Dataflow Programming

Dataflow Programming

https://medium.com/@olegalexander/how-to-write-large-programs-628c90a70615

Dataflow Programming

While modular programming can help you build a single large program, dataflow programming can help you build a large pipeline of many interconnected programs. As a former technical artist, dataflow programming is very near and dear to my heart. Over half of all the code I’ve ever written fits under this category. Dataflow programming is very common in the VFX, 3D Animation, and Video Game industries. In these industries, you can’t throw a rock (and I mean literally) without hitting a 3D artist working in some kind of dataflow program. Popular dataflow programs are Maya, Nuke, Substance Designer, and Houdini. These programs are often called “node-based”, “non-destructive”, or “procedural”.

A typical dataflow pipeline

Let’s define exactly what dataflow programming is:

A simple Nuke pipeline to resize an image

Dataflow programming extends beyond a desktop application runtime like Maya. Bigger runtimes, called Render Farm Management Software, exist to orchestrate massive distributed pipelines of renderers and other command line tools. (If you’re more comfortable with Web tech than VFX tech, check out Apache Airflow.) And these are the kinds of pipelines that I’m often tasked with designing and writing.

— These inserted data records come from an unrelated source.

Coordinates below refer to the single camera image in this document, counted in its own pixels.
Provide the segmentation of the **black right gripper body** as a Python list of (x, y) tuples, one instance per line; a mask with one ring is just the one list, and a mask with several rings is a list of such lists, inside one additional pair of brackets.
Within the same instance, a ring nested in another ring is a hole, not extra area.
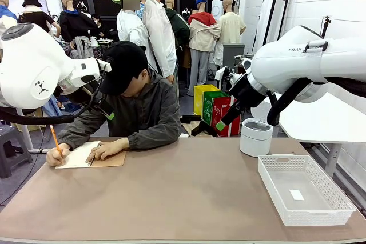
[(265, 95), (259, 93), (252, 87), (246, 74), (237, 80), (230, 89), (229, 94), (236, 99), (233, 104), (235, 109), (257, 107), (266, 98)]

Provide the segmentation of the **person's right hand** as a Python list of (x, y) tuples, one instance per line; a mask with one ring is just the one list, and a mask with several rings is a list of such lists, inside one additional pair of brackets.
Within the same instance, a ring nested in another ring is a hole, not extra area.
[(51, 167), (62, 166), (66, 157), (70, 154), (70, 146), (62, 143), (46, 153), (46, 163)]

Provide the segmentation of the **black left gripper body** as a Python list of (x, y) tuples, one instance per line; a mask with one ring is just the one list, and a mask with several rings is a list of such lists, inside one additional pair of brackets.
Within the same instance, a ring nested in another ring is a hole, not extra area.
[(72, 93), (66, 93), (65, 91), (61, 95), (68, 98), (72, 103), (87, 104), (90, 102), (92, 96), (97, 95), (97, 89), (99, 88), (98, 82), (90, 82)]

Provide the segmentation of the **person's left hand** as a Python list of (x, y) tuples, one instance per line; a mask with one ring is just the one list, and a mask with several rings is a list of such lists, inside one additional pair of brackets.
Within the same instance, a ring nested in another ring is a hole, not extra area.
[(96, 159), (98, 161), (104, 161), (105, 158), (110, 157), (119, 153), (120, 151), (124, 151), (129, 149), (129, 141), (125, 138), (120, 138), (113, 142), (100, 142), (100, 144), (93, 148), (86, 159), (86, 163), (91, 162)]

But how do you write a command line tool which can be plugged into a dataflow pipeline? What are the rules for writing such a tool well? Here’s a list of rules I follow:

  1. The tool should not have an interactive prompt. The tool cannot be interactive because the Render Farm Management Software, which will run the tool, is an automated process. Therefore, the tool can only accept command line arguments.
  2. The tool must be like a pure function. The only difference is that the data exists on disk instead of in memory. For example, if you were to write a command line tool to composite image A over image B, it could have the following specification: over <pathToImageA> <pathToImageB> <unpremultiply> <pathToOutputImage>.
  3. The tool must fail gracefully. Error handling can be done in two ways: exit codes and logging. The exit code is programmatic, while the logging is meant for humans. Exit code 0 always means success. The meaning of other exit codes should be documented. In the image compositing example above, the exit codes might be: 0: OK, 1: IMAGE_A_HAS_NO_ALPHA_CHANNEL, 2: INCOMPATIBLE_IMAGE_DIMENSIONS, 3: INVALID_IMAGE_FORMAT, 4: IMAGE_DOES_NOT_EXIST, 5: CANNOT_WRITE_OUTPUT, 6: CANNOT_OVERWRITE_INPUTS, etc.
  4. The tool must be idempotent. Running the tool more than once with the same inputs should always produce the same outputs. You should assume the tool will be run more than once due to retries. The tool can never overwrite the inputs! And it should always overwrite the outputs! None of this --overwrite flag BS.
  5. The tool should be as dumb as possible. It should never try to massage invalid inputs to make them work.
  6. The tool must always exit. I once worked with a third-party tool which said “Press any key to exit” at the end. Please don’t do that.
  7. The tool should not be aware of any other running processes or frameworks. It’s up to the Render Farm Management Software to manage dependencies between processes. Wrapping a third-party command line tool (or several) into a single process is okay. Spawning threads is also okay.
  8. Avoid data collisions. The tools are arranged into DAG pipelines in the Render Farm Management Software. The DAGs themselves are usually parameterized so that different instances of the same DAG can run in parallel. It’s important that data in one DAG instance is completely isolated from data in another DAG instance. All you have to do is put the data for each DAG instance into a separate folder. Also, you should prevent a DAG instance with the same parameters from being created twice.
  9. Avoid data corruption. What if you have a batch process which somehow touches data in all of the DAG instance folders? In that case, you must stop all running DAG instances, run the batch process, and then restart the DAG instances again. Think of it as a crosswalk. The DAG instances are the cars and the batch process is the pedestrian wishing to cross the street. Bad things will happen if the pedestrian doesn’t wait for the cars to stop.
  10. Updating an upstream node must automatically update all downstream nodes. Never rerun a single node upstream (with different parameters) without also rerunning all downstream nodes in topological sort order. If your Render Farm Management Software doesn’t come with a “Requeue Downstream Jobs” feature, make sure to write this feature yourself.

That’s all there is to it! I can tell you from hard-earned experience that breaking any of these rules will lead to data corruption. But with practice, these rules will become second nature to you.

Dataflow programming is my go-to decomposition technique whenever there is a stream of data flowing from one process to the next. The first thing I do when designing a pipeline is draw a Data Flow Diagram. Once I’m confident that I understand both the data and the processes involved, test data can be gathered and implementation of the processes can begin. If the data is clearly defined, then multiple developers (using potentially different languages) can work in parallel.